Traffic lights play a vital role in keeping motorists and pedestrians safe at intersections and other stretches of road that are considered high-risk for collisions. Most recent figures from the Department for Transport show that more than 150,000 motoring accidents occurred at junctions throughout the UK in 2017 alone.
This year, in an effort to further curb the number of accidents that take place at junctions, police officers in Merseyside have begun trialling ‘speed on green’ cameras. In 2017, 577 people were killed or seriously injured on Merseyside roads, the majority of which took place on 30mph roads with junctions. This new type of camera aims to catch both those that jump red lights and ‘amber gamblers’ (drivers who speed up as they approach a changing traffic light).
Still in its early phase of trialling, it remains to be seen whether this will deter motorists from driving dangerously at traffic lights. In the meantime, we contacted police constabularies around the UK to find out how common running a red light currently is, and which vehicle makes and models are most guilty of this offence.
Our recent study that analysed the cost of motoring offences around the world found that the UK’s financial penalty for driving through a red traffic light is one of the least severe. Offenders here pay a minimum fine of £100, which puts the UK 20th in terms of expense (out of the 31 countries in the OECD).
Despite the comparatively low cost, the accumulated value of fixed penalty notices issued for red light running by the constabularies that responded to our FOI request total more than £3.3 million in 2018.
In 2018, there were more than 61,600 vehicles caught running red lights across 18 police constabularies — a 9% decrease from the previous year’s tally of 67,910.
The highest number of offences occurred in Scotland, where 11,685 motorists were caught in 2018, a slight drop from the 11,842 offenders in 2017.
Not every traffic light is installed with a camera to detect offences, and the number of active red light cameras varies considerably from one constabulary to another.

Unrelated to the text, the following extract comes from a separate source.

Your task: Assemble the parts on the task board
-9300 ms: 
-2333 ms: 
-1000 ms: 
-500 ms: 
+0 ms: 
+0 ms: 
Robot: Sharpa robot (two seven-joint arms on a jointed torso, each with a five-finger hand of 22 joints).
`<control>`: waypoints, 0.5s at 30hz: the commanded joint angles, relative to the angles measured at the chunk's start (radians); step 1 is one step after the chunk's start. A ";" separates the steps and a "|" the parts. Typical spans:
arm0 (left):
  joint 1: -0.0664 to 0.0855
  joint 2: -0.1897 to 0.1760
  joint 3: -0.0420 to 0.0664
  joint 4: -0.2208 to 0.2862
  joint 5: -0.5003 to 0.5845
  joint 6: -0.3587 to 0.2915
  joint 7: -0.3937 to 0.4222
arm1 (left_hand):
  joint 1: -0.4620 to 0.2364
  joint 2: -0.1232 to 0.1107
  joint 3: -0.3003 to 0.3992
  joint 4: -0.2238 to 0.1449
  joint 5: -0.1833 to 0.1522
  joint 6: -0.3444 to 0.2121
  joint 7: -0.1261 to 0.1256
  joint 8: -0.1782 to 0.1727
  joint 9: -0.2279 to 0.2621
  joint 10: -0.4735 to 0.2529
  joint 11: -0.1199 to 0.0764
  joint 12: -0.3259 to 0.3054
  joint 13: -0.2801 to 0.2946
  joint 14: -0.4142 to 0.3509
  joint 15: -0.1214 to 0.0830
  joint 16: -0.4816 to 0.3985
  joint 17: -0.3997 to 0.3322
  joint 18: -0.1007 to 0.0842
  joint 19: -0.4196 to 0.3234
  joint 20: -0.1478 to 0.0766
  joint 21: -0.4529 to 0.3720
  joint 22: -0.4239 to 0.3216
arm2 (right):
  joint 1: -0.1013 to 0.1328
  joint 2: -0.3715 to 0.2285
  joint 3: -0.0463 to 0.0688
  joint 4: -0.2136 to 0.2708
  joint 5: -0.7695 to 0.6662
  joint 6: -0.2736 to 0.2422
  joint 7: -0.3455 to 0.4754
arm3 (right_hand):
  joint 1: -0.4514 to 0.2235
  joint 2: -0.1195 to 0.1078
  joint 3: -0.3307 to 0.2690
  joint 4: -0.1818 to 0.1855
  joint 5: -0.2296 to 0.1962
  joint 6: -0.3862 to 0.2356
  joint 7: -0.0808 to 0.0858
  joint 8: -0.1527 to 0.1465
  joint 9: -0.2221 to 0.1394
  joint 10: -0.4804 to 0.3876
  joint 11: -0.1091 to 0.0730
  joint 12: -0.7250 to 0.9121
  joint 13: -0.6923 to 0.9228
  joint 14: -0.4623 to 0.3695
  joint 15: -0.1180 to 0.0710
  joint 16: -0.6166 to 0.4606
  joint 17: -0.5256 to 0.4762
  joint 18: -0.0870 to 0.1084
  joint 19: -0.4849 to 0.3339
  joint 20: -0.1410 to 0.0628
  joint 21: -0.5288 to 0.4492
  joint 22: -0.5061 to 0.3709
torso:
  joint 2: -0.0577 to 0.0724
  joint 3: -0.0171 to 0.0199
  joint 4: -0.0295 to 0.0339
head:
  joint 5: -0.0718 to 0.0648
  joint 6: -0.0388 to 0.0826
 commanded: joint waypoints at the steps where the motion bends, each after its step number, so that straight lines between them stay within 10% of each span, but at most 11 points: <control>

This explains why some areas have caught so few offenders in recent years, such as In Durham, where only 17 vehicles were caught running a red light in 2018.
A traffic light camera on the A167, Durham Road in Gateshead snapped 2,698 motorists jumping red lights in 2018 alone — this was the worst offending street in Northumbria, and of any police constabulary that responded to us.
Three traffic light cameras in Avon and Somerset rank in the top 10 most active cameras for red light offences, with a combined total of 3,755.
Overall, the ten most active cameras have issued motorists with fixed penalty notices worth more than £1.29 million in 2018.
According to police figures, Ford, Vauxhall and Mercedes were the car makes most likely to run a red light in 2018. Of the handful of constabularies that were able to provide details on makes and models committing offences, 2,833 Fords were caught in 2018, which included 71 Fiestas and 53 Focuses.
Vauxhall Astra drivers were caught committing more red light offences than drivers of any other car model — 205 in total. Overall, Ford drivers came out on top as the worst offenders in 7 different police constabularies, which is more than drivers of any other car make anywhere else in the UK.